PROBLEM TO SOLVE: Please work out how many of the lines below include "camera". Only the number should be given.

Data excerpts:
--

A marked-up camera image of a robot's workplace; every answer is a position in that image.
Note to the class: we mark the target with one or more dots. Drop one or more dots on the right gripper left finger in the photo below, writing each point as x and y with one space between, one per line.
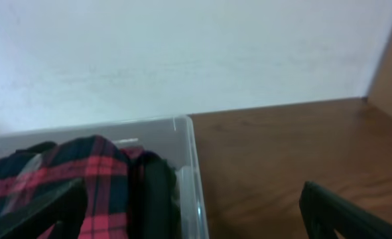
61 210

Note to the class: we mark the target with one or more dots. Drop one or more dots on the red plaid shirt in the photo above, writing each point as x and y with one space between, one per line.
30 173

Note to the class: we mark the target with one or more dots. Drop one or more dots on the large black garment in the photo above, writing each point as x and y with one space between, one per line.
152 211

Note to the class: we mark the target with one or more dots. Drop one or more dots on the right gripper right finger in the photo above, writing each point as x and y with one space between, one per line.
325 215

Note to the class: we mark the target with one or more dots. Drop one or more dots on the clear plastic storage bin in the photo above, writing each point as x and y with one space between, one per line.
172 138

--

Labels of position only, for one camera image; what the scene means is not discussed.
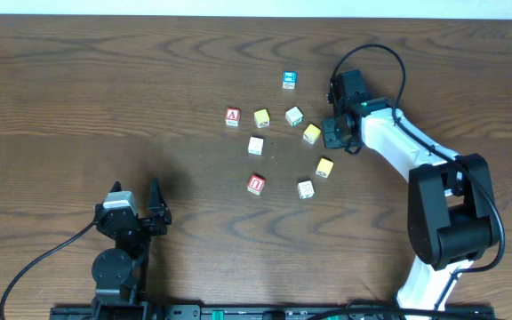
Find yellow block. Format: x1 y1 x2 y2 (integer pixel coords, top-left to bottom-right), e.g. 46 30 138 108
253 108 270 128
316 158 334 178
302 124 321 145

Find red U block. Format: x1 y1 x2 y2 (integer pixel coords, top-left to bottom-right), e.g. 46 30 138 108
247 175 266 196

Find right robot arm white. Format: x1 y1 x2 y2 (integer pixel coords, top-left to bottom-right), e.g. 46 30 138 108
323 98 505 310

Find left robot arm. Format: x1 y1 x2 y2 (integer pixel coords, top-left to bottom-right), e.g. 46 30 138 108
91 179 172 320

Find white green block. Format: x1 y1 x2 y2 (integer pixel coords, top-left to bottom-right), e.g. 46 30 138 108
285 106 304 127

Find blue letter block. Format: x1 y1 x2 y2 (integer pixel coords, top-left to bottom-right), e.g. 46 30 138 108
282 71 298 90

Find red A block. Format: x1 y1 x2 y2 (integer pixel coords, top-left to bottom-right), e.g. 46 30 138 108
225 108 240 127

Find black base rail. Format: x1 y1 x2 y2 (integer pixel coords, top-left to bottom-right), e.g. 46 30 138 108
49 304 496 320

--

WRITTEN REPLY: 2